Turn up the sound for this video

On the boulevard in front of the marina there is a bus stop with small, thick trees above the benches, and from these trees comes a loud raucous cacophony of bird chatter that you can hear a block away. When you get there and look up the foliage is so dense you can't see through it, so no birds in sight even though they sound like there only six feet away. There are great blue herons that we see at certain times along the bank opposite our boat fishing in the shallows that remind us of Oregon GBH's in color and size.




There are pelicans that roost in the trees at dusk, you wouldn't believe how many. For two or three hundred yards along the opposite bank there are hundreds, and they're loud, and they're territorial, and they're gone by dawn. 



Iguanas can be seen regularly, sunning themselves along the sidewalks near the beaches. The big ones have 2 foot bodies and 3 foot tails. They barely move as you walk past.




One morning I came up the companionway steps into the cockpit and heard a strange rustling to my left under the cushions stacked there. Thinking it was a bird, or maybe the geckos had multiplied too quickly, I moved the cushions and was suddenly facing an iguana of about 3 feet long from about 2 feet away. Neither of us was comfortable with this proximity, and as I eased back down a few steps our visitor took the opportunity to dash out from under the dodger and along the deck to run down the dockline I assumed it had earlier used to board us. In retrospect neither of us was ready for that particular adrenaline rush.



We heard there were turtles coming to the beach nearby so we took some early morning walks there and found both mothers laying eggs, and hatchlings making their first dash to the sea. 



We'd seen both parts in the Caribbean, but not overlapping, and never during the day.




We think they were the more common green turtles.



but watching the little ones emerge and work so hard just to reach the waves is very cool.
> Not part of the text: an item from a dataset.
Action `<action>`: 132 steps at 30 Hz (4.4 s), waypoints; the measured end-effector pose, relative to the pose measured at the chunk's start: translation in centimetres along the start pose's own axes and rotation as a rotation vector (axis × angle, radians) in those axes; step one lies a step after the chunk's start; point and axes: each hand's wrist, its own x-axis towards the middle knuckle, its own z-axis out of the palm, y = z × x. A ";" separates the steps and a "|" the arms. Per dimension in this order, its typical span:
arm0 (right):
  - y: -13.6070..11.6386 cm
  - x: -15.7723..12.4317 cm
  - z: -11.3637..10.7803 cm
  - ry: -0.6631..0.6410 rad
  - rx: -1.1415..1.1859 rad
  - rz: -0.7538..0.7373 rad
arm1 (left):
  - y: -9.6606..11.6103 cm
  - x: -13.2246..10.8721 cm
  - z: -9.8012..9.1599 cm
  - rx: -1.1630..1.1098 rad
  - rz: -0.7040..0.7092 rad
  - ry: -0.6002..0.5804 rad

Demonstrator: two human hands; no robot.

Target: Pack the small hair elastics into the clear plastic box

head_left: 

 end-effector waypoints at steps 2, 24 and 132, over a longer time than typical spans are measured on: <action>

Watching a mother missing a rear flipper struggling to fill in the deep hole she's just dug and then lay dozens of eggs into redefines exhaustion.




As she finished and began to drag herself back out to the shorebreak, down the beach where other miniatures of her were flailing through human footstep holes just to get that first feeling of salty wetness. On land they struggle. In the water they fly.


We are surprised at the lack of bugs here. We're maybe a third of a mile up a river in a hot and steamy tropical setting, and yet we are unaccosted. We have almost no wind, and our retrofitted air conditioner is saving us from 90+ humidity at 90+ degrees, but no bugs? As we are across the river from some very affluent looking properties we wonder if we are benefitting from unseen pesticide use. But we do miss a breeze now and then, and speak fondly of the consistent trade winds we enjoyed throughout the Caribbean. We've been at the dock here in Paradise Marina for longer by far than any other time, and while it's been good for our purposes, we look forward more and more to being at sea again. We are wanderers, and the next place is calling.